Jak się domyślam, czy raczej zgaduję, możliwe, że chodzi o pójście do więzienia


----------



## miguell

Pytam w kontekście I części "Chłopów"  - Jesień - bo własnie mimo kontekstu nie umiem tego zrozumieć. Motyw więzienia pojawia się w dalszych częściach utworu, więc raczej nie.

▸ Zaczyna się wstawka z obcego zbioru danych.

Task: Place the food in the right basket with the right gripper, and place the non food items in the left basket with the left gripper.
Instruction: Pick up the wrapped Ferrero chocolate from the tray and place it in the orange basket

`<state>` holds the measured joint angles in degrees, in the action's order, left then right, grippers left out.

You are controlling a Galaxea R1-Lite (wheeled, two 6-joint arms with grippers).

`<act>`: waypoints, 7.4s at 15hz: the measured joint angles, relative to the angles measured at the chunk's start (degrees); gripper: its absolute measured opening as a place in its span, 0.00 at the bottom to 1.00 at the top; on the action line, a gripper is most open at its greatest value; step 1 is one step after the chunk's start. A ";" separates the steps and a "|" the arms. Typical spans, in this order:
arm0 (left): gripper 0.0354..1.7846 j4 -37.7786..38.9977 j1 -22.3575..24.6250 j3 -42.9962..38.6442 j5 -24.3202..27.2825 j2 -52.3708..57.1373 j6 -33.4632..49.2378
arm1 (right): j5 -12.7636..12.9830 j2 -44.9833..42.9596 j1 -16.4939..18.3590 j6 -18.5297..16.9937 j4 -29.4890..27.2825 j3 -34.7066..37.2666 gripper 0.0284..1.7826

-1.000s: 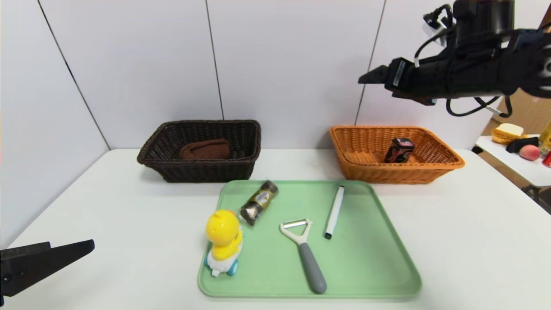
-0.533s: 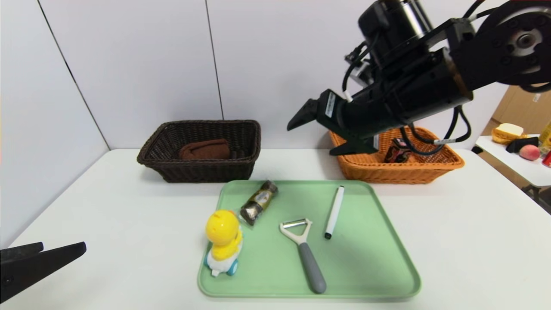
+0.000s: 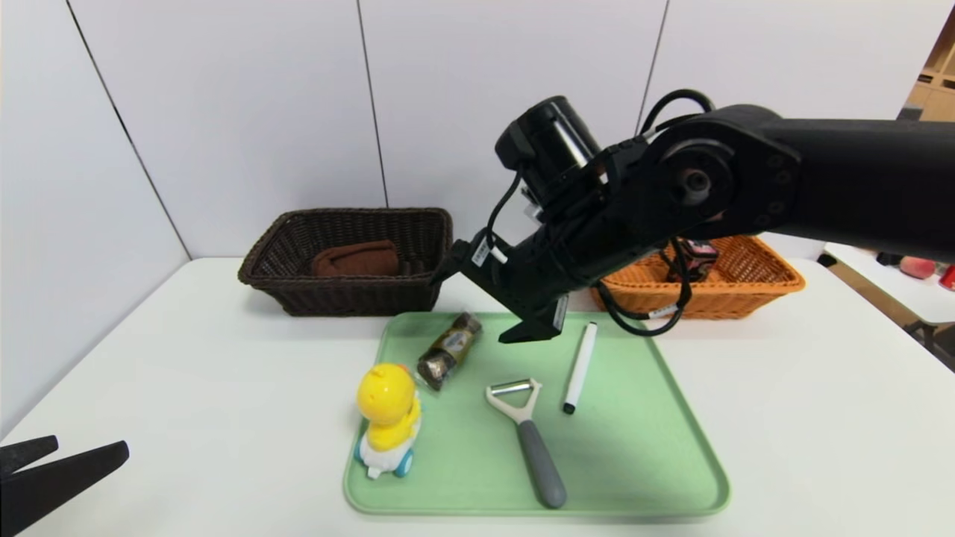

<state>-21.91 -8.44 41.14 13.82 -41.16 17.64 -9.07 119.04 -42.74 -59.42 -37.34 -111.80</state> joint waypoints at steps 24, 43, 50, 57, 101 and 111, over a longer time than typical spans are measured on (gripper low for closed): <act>0.94 0.05 0.00 -1.88 1.66 2.32 0.35 | 11.93 13.04 -2.82 3.57 10.89 -0.27 0.95; 0.94 0.05 0.01 -3.39 1.55 3.32 0.33 | 13.78 14.88 -2.62 5.95 12.18 -0.20 0.02; 0.94 0.05 0.01 -3.46 1.37 3.49 0.33 | 13.69 11.41 0.11 3.50 11.50 -0.09 0.02; 0.94 0.11 0.01 -3.55 1.57 3.34 0.52 | 13.89 2.27 8.37 4.84 12.18 -0.07 0.02; 0.94 -0.89 0.15 -3.25 1.17 6.18 0.72 | 15.48 8.87 32.74 4.11 13.64 0.11 0.54; 0.94 3.55 0.01 -2.54 1.55 4.04 0.16 | 12.57 0.00 32.74 0.93 19.79 0.09 0.84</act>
<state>-18.36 -8.42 38.61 15.37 -37.12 17.80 3.50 119.04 -10.00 -58.49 -17.55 -111.71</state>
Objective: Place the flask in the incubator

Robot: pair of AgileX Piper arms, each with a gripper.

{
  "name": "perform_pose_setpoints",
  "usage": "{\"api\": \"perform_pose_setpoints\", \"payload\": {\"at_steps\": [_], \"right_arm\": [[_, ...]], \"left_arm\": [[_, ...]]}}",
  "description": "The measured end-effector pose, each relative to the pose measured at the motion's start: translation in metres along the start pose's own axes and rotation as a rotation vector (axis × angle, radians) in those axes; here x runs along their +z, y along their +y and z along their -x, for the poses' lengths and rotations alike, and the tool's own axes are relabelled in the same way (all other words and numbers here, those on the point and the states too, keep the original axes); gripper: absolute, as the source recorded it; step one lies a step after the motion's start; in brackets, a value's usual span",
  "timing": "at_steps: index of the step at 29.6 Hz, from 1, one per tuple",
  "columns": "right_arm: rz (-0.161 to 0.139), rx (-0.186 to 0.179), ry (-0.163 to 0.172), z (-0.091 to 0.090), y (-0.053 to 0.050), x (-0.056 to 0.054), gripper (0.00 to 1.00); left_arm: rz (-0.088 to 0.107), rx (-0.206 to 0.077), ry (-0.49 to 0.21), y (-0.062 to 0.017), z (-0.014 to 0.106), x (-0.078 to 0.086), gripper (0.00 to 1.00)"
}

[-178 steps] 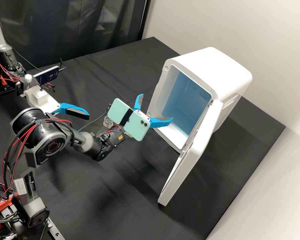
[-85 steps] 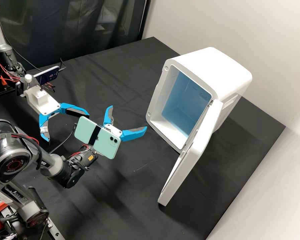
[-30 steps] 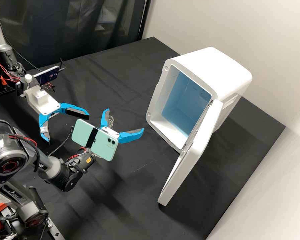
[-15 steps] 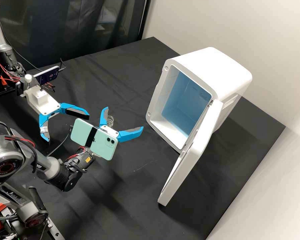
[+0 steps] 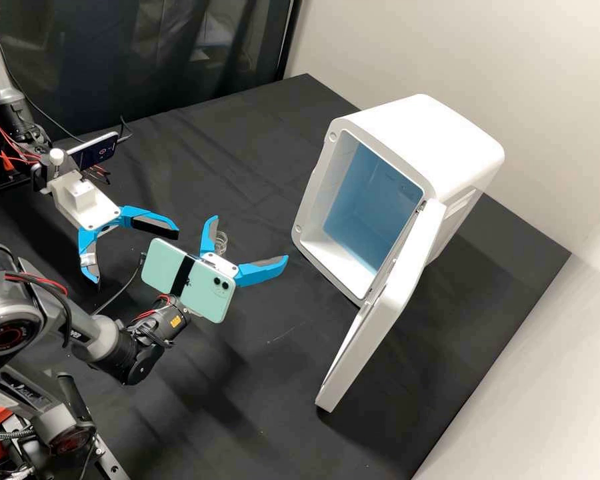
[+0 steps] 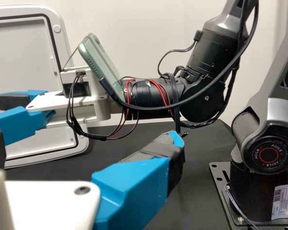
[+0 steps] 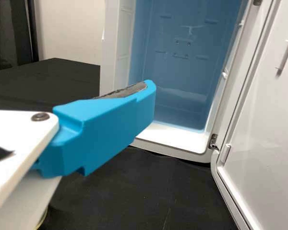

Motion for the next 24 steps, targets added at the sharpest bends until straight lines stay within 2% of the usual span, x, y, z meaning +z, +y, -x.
{"api": "perform_pose_setpoints", "payload": {"at_steps": [5,16,24], "right_arm": [[-0.004,-0.022,0.026,-0.0010,-0.0041,-0.0048,1.00],[-0.008,-0.030,0.019,0.0014,-0.0065,-0.0041,1.00],[-0.006,-0.026,0.029,0.0033,-0.0062,-0.0062,1.00]], "left_arm": [[0.000,0.000,0.000,0.0000,0.0000,0.0000,1.00],[0.000,0.000,0.000,0.0000,0.0000,0.0000,1.00],[0.000,0.000,0.000,0.0000,0.0000,0.0000,1.00]]}}
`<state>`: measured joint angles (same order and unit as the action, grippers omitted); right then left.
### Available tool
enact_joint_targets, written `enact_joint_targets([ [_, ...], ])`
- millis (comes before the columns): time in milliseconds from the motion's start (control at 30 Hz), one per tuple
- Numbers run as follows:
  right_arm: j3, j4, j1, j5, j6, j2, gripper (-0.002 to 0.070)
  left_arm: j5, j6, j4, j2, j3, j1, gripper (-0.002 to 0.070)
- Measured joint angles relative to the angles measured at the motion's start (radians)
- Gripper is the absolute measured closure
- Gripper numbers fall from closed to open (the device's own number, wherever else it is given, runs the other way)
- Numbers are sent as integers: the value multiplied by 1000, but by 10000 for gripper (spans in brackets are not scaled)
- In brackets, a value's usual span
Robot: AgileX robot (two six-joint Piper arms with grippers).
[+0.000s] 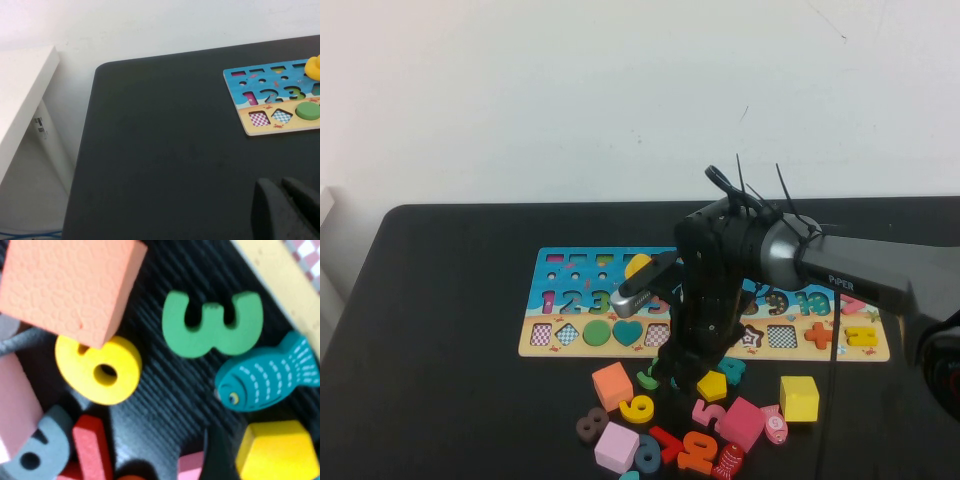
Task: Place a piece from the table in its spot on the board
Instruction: Pick up the "Pentagon"
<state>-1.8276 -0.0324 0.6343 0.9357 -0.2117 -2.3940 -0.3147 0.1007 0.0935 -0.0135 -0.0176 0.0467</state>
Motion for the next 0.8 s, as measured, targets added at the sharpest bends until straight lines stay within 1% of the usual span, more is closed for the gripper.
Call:
enact_joint_targets([
  [233,0,56,0,-11,-7,0,216,0,0,0,0,0,0,676],
  [800,-14,67,0,12,-69,-38,216,0,-2,0,0,0,0,676],
])
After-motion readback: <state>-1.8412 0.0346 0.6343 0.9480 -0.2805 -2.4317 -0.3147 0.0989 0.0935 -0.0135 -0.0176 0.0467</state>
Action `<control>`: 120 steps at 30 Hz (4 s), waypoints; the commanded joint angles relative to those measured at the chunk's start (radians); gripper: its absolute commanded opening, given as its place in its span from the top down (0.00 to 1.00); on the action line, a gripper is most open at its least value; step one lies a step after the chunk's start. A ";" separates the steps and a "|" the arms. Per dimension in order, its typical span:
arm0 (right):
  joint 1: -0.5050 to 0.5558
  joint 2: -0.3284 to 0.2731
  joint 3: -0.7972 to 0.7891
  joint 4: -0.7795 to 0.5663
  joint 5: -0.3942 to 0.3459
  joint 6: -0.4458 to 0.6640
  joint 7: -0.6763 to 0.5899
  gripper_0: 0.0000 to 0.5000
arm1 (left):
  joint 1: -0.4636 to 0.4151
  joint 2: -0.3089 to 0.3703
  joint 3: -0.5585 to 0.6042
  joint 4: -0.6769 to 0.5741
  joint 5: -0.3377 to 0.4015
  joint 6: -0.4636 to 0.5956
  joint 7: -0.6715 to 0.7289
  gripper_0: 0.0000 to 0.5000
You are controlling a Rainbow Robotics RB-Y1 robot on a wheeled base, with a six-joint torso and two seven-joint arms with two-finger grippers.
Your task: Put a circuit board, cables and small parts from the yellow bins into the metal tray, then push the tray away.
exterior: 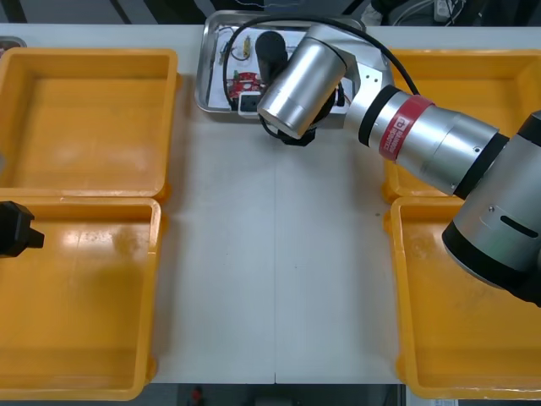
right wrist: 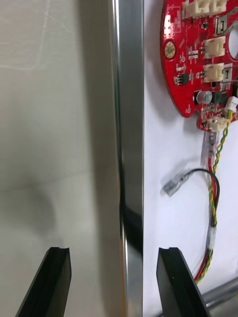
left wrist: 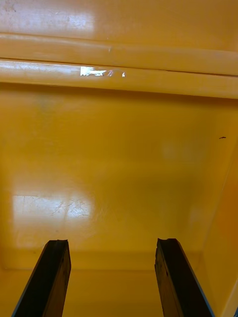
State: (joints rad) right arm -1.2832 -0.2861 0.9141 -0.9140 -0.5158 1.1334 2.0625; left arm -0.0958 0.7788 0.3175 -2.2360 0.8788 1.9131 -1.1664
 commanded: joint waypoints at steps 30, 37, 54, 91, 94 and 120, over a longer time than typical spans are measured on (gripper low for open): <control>0.354 -0.085 -0.609 -0.976 0.074 0.786 -0.467 0.00 | 0.021 0.040 0.028 -0.031 0.006 0.007 -0.078 0.00; 0.499 -0.163 -0.636 -1.155 0.056 0.786 -0.613 0.00 | 0.021 0.040 0.028 -0.031 0.006 0.007 -0.078 0.00; 0.811 -0.349 -0.911 -1.401 -0.079 0.786 -0.705 0.00 | 0.021 0.040 0.028 -0.031 0.006 0.007 -0.078 0.00; 1.094 -0.404 -1.209 -1.298 -0.162 0.786 -0.719 0.00 | 0.021 0.040 0.028 -0.031 0.006 0.007 -0.078 0.00; 1.094 -0.398 -1.213 -1.298 -0.170 0.786 -0.720 0.00 | 0.021 0.040 0.028 -0.031 0.006 0.007 -0.078 0.00; 1.096 -0.384 -1.226 -1.292 -0.181 0.786 -0.714 0.00 | 0.021 0.040 0.028 -0.031 0.006 0.007 -0.078 0.00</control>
State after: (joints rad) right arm -0.1996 -0.6559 -0.2804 -2.1995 -0.6886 1.9168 1.3862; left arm -0.0945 0.7790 0.3176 -2.2376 0.8788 1.9132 -1.1664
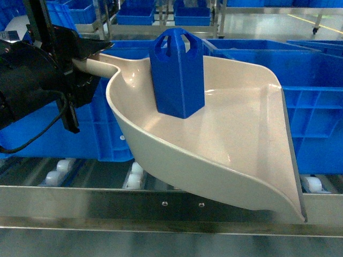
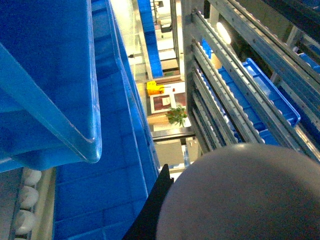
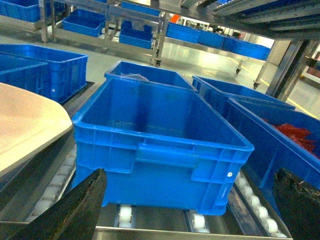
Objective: Place part in tray to right shelf
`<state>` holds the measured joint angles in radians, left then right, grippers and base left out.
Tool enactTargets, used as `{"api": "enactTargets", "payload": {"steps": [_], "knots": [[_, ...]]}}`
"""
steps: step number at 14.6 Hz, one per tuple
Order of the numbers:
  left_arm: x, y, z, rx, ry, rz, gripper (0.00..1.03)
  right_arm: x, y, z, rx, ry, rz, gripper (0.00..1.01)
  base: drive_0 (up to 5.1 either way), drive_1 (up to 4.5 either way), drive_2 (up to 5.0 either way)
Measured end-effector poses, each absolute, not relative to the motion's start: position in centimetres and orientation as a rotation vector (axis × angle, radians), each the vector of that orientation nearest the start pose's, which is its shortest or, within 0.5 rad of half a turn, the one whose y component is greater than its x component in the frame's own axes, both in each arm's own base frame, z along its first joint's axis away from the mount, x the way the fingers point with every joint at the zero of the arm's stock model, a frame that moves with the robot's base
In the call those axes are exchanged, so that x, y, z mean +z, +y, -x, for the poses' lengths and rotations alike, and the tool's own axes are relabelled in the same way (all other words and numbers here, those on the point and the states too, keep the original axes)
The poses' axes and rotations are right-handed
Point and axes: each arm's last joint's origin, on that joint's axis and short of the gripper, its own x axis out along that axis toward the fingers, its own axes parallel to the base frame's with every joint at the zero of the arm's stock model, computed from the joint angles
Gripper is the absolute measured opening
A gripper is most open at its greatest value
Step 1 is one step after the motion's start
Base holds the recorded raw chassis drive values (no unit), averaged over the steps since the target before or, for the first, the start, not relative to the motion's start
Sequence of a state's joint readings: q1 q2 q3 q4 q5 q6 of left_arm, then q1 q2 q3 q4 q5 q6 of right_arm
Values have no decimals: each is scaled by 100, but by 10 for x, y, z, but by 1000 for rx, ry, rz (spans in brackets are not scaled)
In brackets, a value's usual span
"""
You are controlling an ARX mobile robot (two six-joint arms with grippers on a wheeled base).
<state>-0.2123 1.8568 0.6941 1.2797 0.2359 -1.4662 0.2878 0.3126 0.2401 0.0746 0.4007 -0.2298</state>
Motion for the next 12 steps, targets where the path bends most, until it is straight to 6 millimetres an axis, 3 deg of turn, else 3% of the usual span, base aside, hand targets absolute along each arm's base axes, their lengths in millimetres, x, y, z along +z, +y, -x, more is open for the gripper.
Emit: {"api": "enactTargets", "payload": {"steps": [12], "knots": [[167, -79, -333, -450, 232, 1437, 12, 227, 21, -111, -113, 11, 229, 98, 0, 0, 0]]}}
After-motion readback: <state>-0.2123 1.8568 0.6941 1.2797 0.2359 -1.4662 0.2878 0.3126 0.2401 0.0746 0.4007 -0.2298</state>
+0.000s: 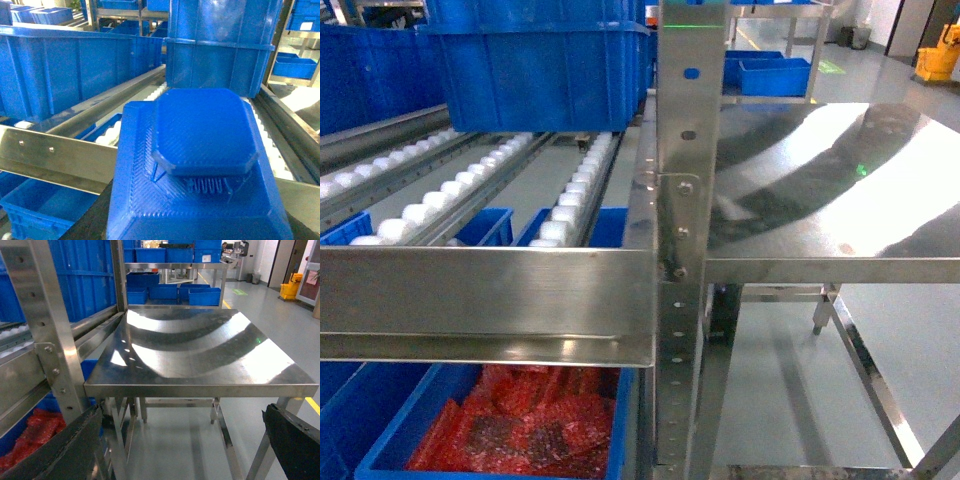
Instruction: Pick blue part to blue bin on bottom shelf
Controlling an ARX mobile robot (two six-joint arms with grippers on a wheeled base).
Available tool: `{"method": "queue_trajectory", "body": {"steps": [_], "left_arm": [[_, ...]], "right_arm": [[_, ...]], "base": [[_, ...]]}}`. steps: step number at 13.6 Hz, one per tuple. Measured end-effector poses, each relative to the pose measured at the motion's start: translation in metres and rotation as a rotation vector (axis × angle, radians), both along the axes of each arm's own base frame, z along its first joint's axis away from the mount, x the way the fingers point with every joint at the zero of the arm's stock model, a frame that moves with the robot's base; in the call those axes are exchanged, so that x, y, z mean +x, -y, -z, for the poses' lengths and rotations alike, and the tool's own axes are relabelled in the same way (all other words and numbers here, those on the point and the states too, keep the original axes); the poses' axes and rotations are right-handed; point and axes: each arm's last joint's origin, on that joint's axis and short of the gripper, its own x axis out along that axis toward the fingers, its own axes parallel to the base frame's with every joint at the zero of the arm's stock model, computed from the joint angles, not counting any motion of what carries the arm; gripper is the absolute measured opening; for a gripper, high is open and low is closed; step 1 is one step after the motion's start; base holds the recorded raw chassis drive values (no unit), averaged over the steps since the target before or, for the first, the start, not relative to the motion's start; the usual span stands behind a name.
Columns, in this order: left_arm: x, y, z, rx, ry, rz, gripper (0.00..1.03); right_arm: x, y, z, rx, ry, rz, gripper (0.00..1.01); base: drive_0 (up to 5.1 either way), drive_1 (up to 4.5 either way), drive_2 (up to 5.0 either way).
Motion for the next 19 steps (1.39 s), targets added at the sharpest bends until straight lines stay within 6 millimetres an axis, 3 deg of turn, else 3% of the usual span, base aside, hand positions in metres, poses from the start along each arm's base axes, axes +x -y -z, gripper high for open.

Czyli oznaczałoby to: być na czyimś utrzymaniu??


----------



## BezierCurve

Po wygooglaniu "wycugu" pojawia się kilka wątków z "Chłopów"; po pobieżnym przeczytaniu wygląda na to, że chodzi o zrzeczenie się majątku i faktycznie pozostawanie na czyimś utrzymaniu.


----------



## marco_2

BezierCurve said:


> Po wygooglaniu "wycugu" pojawia się kilka wątków z "Chłopów"; po pobieżnym przeczytaniu wygląda na to, że chodzi o zrzeczenie się majątku i faktycznie pozostawanie na czyimś utrzymaniu.


 
W niektórych częściach Polski mówi się też "iść na dożywocie", co również może kojarzyć się z więzieniem, ale znaczy to właśnie to, co napisał BezierCurve - przejść na czyjeś utrzymanie (najczęściej dzieci lub wnuków) po zrzeczeniu się majątku.


----------



## miguell

Dziękuję za wszystkie wypowiedzi.


----------



## UrszulaUSA

miguell said:


> Witam.
> Czy ktoś wie co to znaczy: _iść na wycug _?


 
Witam...
urodzilam się w Polsce, mieszkalam tam przez 30 lat i nigdy nie spotkalam się z wyrazeniem "isc na wycug". Mieszkalam w Zaglębiu Sląsko-Dąbrowskim. Może, jak ktos sugerowal, jest to rzeczywiscie zwrot uzywany na Sląsku.


----------